[Task requirements] In the material below, transcribe every line from the first through the line holding "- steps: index", exactly, and stop after that line.

[Given information]
▽
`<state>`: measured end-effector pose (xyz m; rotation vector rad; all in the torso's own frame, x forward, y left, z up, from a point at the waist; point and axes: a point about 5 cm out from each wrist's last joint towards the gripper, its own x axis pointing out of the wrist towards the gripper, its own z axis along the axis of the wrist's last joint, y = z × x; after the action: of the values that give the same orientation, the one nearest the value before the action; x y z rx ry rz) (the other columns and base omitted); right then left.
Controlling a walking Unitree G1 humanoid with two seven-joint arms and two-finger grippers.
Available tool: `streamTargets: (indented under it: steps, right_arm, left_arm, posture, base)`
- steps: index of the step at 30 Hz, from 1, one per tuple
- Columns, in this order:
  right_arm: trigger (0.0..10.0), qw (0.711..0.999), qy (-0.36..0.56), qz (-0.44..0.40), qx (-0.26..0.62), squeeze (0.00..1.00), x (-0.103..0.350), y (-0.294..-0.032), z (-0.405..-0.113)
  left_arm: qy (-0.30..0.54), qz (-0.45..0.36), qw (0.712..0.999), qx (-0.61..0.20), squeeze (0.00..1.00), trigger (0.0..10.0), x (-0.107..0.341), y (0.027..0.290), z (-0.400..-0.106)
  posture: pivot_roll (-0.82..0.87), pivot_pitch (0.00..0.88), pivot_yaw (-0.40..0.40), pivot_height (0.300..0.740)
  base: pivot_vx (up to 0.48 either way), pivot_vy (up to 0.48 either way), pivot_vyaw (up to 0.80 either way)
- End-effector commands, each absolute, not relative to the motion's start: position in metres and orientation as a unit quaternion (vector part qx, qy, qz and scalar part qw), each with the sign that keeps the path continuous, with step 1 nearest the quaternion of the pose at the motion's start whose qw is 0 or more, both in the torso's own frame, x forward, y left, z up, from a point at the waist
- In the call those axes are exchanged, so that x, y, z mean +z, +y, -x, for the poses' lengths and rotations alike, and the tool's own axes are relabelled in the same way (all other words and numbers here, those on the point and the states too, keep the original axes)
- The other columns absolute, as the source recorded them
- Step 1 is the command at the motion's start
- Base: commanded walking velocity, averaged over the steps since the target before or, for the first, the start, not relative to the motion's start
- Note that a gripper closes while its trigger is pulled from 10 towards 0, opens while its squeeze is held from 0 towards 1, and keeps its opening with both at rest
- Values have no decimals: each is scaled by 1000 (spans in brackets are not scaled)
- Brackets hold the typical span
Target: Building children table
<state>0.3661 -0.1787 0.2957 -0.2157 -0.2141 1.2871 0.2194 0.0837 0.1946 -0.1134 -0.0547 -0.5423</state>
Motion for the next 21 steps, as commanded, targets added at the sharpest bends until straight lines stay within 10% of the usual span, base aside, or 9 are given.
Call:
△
[Reply to the exercise]
`<state>`: measured end-effector pose (xyz m; rotation vector rad; all in the torso's own frame, x forward, y left, z up, from a point at the waist; point and axes: a point about 5 cm out from each wrist's last joint towards the gripper, its own x axis pointing out of the wrist towards the gripper, its own z axis along the axis of the wrist's last joint, y = z × x; after the action: of the values that give the same orientation, the one nearest the value before the action; x y z rx ry rz) (the other columns and base omitted); right then left.
Controlling a walking Unitree G1 humanoid with two seven-joint arms and two-finger grippers.
Available tool: `streamTargets: (indented under it: steps, right_arm, left_arm, posture, base)`
- steps: index of the step at 30 Hz, from 1, one per tuple

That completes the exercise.